Sainsbury’s saw its sales drop over the last quarter as demand for general merchandise (GM) goods weakened significantly, and grocery faced tough comparatives with last year’s strong figures during the Covid lockdown. Its Chief Executive also highlighted that shoppers were cutting back on spending and warned that the financial pressures building on consumers would “only intensify” over the remainder of the year.
During the 16 weeks to 25 June, group like-for-like sales were down 4%. Sainsbury’s still doesn’t break down comparable sales by division, but total sales figures show the slump was largely driven by weakness in GM and clothing. Total sales in Argos plummeted 10.5%, while GM sales in Sainsbury’s supermarkets slid 14.6%. Clothing sales were down 10.1%.
In the main grocery business, total sales were down 2.4% against last year’s elevated levels, but they were still up 8.7% on pre-pandemic levels.
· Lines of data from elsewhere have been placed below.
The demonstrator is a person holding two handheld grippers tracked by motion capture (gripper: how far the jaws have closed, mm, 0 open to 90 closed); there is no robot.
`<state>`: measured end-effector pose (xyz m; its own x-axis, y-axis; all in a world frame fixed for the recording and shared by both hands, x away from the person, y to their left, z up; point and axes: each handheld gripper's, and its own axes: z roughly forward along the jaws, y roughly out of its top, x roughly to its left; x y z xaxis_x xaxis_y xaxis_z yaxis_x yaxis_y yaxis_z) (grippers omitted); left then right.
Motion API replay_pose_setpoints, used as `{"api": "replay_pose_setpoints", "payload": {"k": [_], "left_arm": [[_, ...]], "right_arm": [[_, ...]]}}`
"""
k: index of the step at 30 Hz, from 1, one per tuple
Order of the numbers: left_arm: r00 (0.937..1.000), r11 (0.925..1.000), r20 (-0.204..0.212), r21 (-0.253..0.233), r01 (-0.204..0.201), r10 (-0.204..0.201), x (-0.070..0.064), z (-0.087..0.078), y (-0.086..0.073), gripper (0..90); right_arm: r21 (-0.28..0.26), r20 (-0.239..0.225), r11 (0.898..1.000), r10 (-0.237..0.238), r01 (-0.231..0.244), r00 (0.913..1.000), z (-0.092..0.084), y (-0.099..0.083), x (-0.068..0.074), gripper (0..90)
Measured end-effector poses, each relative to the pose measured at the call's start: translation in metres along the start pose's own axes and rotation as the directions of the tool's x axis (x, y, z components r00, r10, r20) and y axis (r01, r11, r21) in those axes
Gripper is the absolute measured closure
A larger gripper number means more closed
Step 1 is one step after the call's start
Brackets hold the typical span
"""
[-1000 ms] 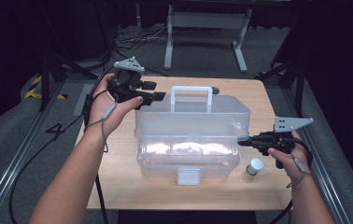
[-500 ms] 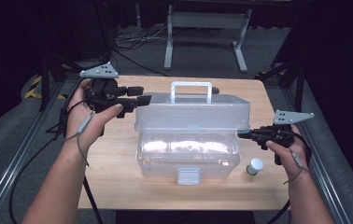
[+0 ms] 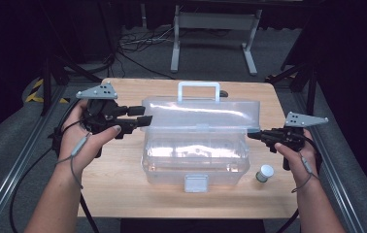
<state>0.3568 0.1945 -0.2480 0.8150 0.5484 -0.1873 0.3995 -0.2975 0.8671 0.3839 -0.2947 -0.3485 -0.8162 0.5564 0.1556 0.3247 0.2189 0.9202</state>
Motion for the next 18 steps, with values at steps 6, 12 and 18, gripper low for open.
{"api": "replay_pose_setpoints", "payload": {"k": [6,12,18], "left_arm": [[0.9997,0.9995,0.015,-0.026,-0.019,0.019,-0.004,-0.003,-0.014,56.9],[0.9988,0.9978,0.000,-0.045,-0.050,0.050,-0.007,0.001,-0.029,56.9],[0.9982,0.9980,0.051,-0.056,-0.028,0.031,-0.007,0.006,-0.043,55.9]], "right_arm": [[-0.004,0.018,1.000,-0.005,0.005,0.9998,0.001,0.002,0.001,89.7],[0.001,0.037,1.000,-0.017,0.017,0.9992,0.001,0.003,0.003,89.6],[-0.011,0.040,1.000,0.006,-0.006,0.9992,0.001,0.004,0.003,87.7]]}}
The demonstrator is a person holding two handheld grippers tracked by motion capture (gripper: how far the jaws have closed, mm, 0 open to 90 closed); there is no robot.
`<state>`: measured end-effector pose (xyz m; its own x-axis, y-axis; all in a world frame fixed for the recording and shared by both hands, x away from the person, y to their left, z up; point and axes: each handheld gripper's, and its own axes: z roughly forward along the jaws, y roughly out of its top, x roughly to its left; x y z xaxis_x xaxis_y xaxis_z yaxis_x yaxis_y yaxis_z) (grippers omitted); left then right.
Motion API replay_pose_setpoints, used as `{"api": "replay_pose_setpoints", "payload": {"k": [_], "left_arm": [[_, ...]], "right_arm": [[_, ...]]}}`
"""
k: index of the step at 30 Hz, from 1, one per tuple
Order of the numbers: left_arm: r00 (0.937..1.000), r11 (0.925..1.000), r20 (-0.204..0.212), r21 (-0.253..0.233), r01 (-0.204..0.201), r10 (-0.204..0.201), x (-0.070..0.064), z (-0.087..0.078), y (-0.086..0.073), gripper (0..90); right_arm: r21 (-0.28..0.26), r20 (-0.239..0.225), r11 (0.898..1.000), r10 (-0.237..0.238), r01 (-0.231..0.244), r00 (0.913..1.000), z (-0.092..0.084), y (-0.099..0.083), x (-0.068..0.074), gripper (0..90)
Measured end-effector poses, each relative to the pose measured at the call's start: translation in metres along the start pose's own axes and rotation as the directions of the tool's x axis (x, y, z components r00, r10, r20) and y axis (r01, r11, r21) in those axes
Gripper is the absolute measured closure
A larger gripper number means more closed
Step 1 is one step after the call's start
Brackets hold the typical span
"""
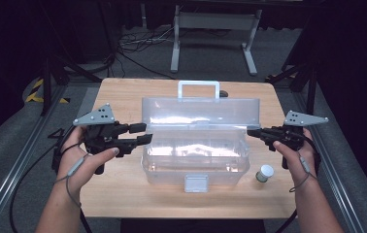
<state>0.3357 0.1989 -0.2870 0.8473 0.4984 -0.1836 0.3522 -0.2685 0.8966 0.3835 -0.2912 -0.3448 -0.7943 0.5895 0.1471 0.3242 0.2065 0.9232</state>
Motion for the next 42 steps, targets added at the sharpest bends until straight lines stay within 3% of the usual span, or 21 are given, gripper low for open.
{"api": "replay_pose_setpoints", "payload": {"k": [5,8,14,16,22,26,34,39,42], "left_arm": [[0.9997,0.9996,0.004,-0.011,0.026,-0.026,0.001,0.006,-0.011,56.2],[0.9999,0.9995,-0.001,-0.025,0.017,-0.017,0.002,0.011,-0.017,58.9],[0.9981,0.9957,0.036,-0.076,0.053,-0.050,0.002,0.016,-0.024,60.2],[0.9989,0.9986,0.037,-0.044,0.031,-0.029,0.001,0.020,-0.026,60.3],[0.9998,0.9999,0.018,-0.013,0.006,-0.006,0.001,0.028,-0.031,62.1],[0.9997,0.9998,0.024,-0.019,0.001,0.000,0.004,0.033,-0.035,62.1],[0.9956,0.9991,-0.093,-0.040,-0.014,0.010,0.015,0.045,-0.043,62.4],[0.9898,0.9982,-0.141,-0.054,-0.026,0.018,0.019,0.050,-0.044,64.7],[0.9889,0.9984,-0.149,-0.053,-0.018,0.010,0.021,0.053,-0.046,65.5]], "right_arm": [[-0.007,0.005,1.000,0.005,-0.005,1.0000,0.000,-0.001,0.000,87.9],[-0.008,0.008,1.000,0.005,-0.005,1.0000,0.000,-0.001,0.001,87.6],[-0.012,0.000,1.000,0.009,-0.009,1.0000,0.000,-0.002,0.001,86.8],[-0.016,0.004,1.000,0.011,-0.011,0.9999,0.000,-0.002,0.001,87.1],[-0.021,0.008,1.000,0.013,-0.013,0.9999,0.001,-0.002,0.001,87.1],[-0.023,0.013,1.000,0.013,-0.012,0.9998,0.001,-0.002,0.002,87.1],[-0.024,0.019,1.000,0.006,-0.005,0.9998,0.002,-0.003,0.003,87.0],[-0.026,0.016,1.000,0.004,-0.004,0.9999,0.001,-0.005,0.004,86.6],[-0.028,0.018,1.000,0.004,-0.003,0.9998,0.001,-0.005,0.004,86.3]]}}
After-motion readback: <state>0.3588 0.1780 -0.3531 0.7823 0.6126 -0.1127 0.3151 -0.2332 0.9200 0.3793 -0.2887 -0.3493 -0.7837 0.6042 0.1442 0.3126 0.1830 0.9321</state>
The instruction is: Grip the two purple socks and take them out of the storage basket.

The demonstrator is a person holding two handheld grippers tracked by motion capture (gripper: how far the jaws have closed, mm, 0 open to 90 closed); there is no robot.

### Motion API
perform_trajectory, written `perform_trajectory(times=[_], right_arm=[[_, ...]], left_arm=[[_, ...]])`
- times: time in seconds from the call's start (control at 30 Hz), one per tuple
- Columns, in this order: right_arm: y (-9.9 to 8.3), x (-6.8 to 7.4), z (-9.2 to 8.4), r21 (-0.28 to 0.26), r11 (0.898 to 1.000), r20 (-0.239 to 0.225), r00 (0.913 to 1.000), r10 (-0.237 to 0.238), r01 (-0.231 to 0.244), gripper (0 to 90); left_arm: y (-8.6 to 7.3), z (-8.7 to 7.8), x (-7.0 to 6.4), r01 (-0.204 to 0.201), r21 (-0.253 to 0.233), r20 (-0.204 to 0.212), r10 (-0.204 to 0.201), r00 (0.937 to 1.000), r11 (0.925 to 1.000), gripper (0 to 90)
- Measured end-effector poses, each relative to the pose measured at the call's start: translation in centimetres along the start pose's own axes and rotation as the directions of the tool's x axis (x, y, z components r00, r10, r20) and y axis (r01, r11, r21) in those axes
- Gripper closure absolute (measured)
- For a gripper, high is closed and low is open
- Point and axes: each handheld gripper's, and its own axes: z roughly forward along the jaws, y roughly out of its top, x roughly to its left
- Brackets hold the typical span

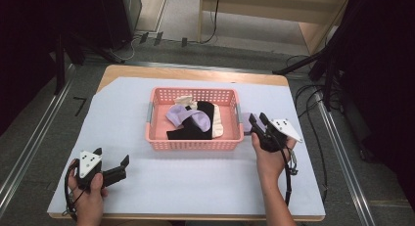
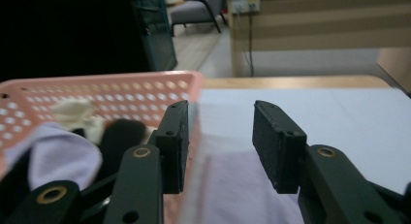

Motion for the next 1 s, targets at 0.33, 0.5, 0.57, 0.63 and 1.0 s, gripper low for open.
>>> perform_trajectory(times=[0.33, 0.5, 0.57, 0.63, 1.0], right_arm=[[1.5, 6.4, 2.1, 0.034, 0.997, -0.155, 0.9855, -0.069, 0.075, 57.8], [1.4, 9.1, 3.7, 0.097, 0.989, -0.2, 0.976, -0.087, 0.108, 57.9], [1.3, 9.8, 4.4, 0.124, 0.987, -0.204, 0.9758, -0.078, 0.105, 59.1], [1.2, 10.2, 5.2, 0.153, 0.985, -0.209, 0.9769, -0.047, 0.08, 62.3], [0.7, 12.0, 7.5, 0.304, 0.946, -0.198, 0.9789, -0.049, 0.109, 69.8]], left_arm=[[0.0, 0.0, 0.0, 0.001, -0.002, 0.004, -0.001, 1.0, 1.0, 7.2], [0.0, 0.0, 0.0, 0.0, 0.0, 0.005, 0.0, 1.0, 1.0, 7.2], [0.0, 0.0, 0.0, 0.0, 0.0, 0.005, 0.0, 1.0, 1.0, 7.2], [0.0, 0.0, 0.0, 0.0, 0.0, 0.005, 0.0, 1.0, 1.0, 7.2], [0.0, 0.1, 0.0, 0.0, 0.001, 0.006, 0.0, 1.0, 1.0, 7.2]])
Sainsbury’s stated that it was continuing to inflate prices behind its competitors as it invested £500m to remain competitive, funded by cost savings.
Sainsbury’s claimed that the value index against Aldi was its strongest ever, improving 350 basis points year-on-year. The chain recently expanded its Aldi Price Match campaign and added more items to its Price Lock scheme.
“We really understand how hard it is for millions of households right now, and that’s why we are investing £500m and doing everything we can to keep our prices low, especially on the products customers buy most often,” said CEO Simon Roberts.
“The pressure on household budgets will only intensify over the remainder of the year, and I am very clear that doing the right thing for our customers and colleagues will remain at the very top of our agenda.”
He noted some shoppers are already switching from branded products to Sainsbury’s cheaper own-label alternatives.
The results, described as in-line with expectations, followed a warning in June from Tesco that its customers were buying less and favouring cheaper products. Its underlying sales in the UK fell by 1.5%, while Morrisons recently reported a sales slump of 6.4%.
Despite the price investment and worsening economic conditions, Sainsbury’s said it still expected its underlying pre-tax profit for the year to be between £630m and £690m.
However, with a larger share of its sales coming from general merchandise compared to its rivals, analysts warned that Sainsbury’s is more exposed to pressure on consumers’ disposable income.
Interactive Investor said the chain faced intense competition: “The market consensus of the shares as a hold suggests that the jury is currently out on Sainsbury’s immediate prospects, with Tesco (strong buy) being the clearly preferred play”.
NAM Implications:
- Inevitable hit on GM, now and into next year, given high inflation pressure on food consumption.
- Key will be to what extent Tesco and Sainsbury’s will sacrifice profit to price-compete with discounters…
- …given that Asda and Morrisons, under PE influence, need to preserve EBITDA.
- Tesco holding most of the good cards, methinks!